*** Begin section ***
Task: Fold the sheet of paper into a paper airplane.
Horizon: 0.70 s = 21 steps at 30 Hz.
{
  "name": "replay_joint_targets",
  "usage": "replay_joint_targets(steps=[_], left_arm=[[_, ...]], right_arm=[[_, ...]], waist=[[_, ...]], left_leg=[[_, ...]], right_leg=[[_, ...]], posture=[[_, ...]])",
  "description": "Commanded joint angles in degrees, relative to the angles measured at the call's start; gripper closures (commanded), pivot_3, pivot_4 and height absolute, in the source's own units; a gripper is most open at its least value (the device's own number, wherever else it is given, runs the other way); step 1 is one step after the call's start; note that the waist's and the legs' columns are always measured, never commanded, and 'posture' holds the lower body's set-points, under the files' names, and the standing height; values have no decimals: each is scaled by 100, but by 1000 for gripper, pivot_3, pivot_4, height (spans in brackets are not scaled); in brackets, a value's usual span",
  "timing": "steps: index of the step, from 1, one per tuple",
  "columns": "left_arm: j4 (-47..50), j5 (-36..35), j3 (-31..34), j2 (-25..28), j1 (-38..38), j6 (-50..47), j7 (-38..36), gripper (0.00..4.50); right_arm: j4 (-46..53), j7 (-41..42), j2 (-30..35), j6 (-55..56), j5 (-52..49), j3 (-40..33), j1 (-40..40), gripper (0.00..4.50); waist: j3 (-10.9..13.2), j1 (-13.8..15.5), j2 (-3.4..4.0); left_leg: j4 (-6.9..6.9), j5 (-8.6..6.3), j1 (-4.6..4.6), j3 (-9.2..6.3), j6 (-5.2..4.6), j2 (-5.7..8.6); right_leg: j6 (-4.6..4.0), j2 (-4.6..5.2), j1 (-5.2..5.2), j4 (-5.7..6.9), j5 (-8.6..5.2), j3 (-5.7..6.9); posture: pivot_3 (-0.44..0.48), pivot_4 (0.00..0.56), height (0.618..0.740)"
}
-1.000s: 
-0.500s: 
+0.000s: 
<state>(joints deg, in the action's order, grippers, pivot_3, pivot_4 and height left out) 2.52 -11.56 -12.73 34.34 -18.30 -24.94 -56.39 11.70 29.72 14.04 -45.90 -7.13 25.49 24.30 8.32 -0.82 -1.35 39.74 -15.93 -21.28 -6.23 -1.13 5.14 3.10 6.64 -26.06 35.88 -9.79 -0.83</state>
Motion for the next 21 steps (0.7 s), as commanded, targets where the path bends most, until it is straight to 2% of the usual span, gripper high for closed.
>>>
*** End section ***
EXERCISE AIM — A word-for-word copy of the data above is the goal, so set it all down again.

RESPONSE —
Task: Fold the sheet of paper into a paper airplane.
Horizon: 0.70 s = 21 steps at 30 Hz.
{
  "name": "replay_joint_targets",
  "usage": "replay_joint_targets(steps=[_], left_arm=[[_, ...]], right_arm=[[_, ...]], waist=[[_, ...]], left_leg=[[_, ...]], right_leg=[[_, ...]], posture=[[_, ...]])",
  "description": "Commanded joint angles in degrees, relative to the angles measured at the call's start; gripper closures (commanded), pivot_3, pivot_4 and height absolute, in the source's own units; a gripper is most open at its least value (the device's own number, wherever else it is given, runs the other way); step 1 is one step after the call's start; note that the waist's and the legs' columns are always measured, never commanded, and 'posture' holds the lower body's set-points, under the files' names, and the standing height; values have no decimals: each is scaled by 100, but by 1000 for gripper, pivot_3, pivot_4, height (spans in brackets are not scaled); in brackets, a value's usual span",
  "timing": "steps: index of the step, from 1, one per tuple",
  "columns": "left_arm: j4 (-47..50), j5 (-36..35), j3 (-31..34), j2 (-25..28), j1 (-38..38), j6 (-50..47), j7 (-38..36), gripper (0.00..4.50); right_arm: j4 (-46..53), j7 (-41..42), j2 (-30..35), j6 (-55..56), j5 (-52..49), j3 (-40..33), j1 (-40..40), gripper (0.00..4.50); waist: j3 (-10.9..13.2), j1 (-13.8..15.5), j2 (-3.4..4.0); left_leg: j4 (-6.9..6.9), j5 (-8.6..6.3), j1 (-4.6..4.6), j3 (-9.2..6.3), j6 (-5.2..4.6), j2 (-5.7..8.6); right_leg: j6 (-4.6..4.0), j2 (-4.6..5.2), j1 (-5.2..5.2), j4 (-5.7..6.9), j5 (-8.6..5.2), j3 (-5.7..6.9); posture: pivot_3 (-0.44..0.48), pivot_4 (0.00..0.56), height (0.618..0.740)"
}
-1.000s: 
-0.500s: 
+0.000s: 
<state>(joints deg, in the action's order, grippers, pivot_3, pivot_4 and height left out) 2.52 -11.56 -12.73 34.34 -18.30 -24.94 -56.39 11.70 29.72 14.04 -45.90 -7.13 25.49 24.30 8.32 -0.82 -1.35 39.74 -15.93 -21.28 -6.23 -1.13 5.14 3.10 6.64 -26.06 35.88 -9.79 -0.83</state>
Motion for the next 21 steps (0.7 s), as commanded, targets where the path bends most, until it is straight to 2% of the usual span, gripper high for closed.
>>>

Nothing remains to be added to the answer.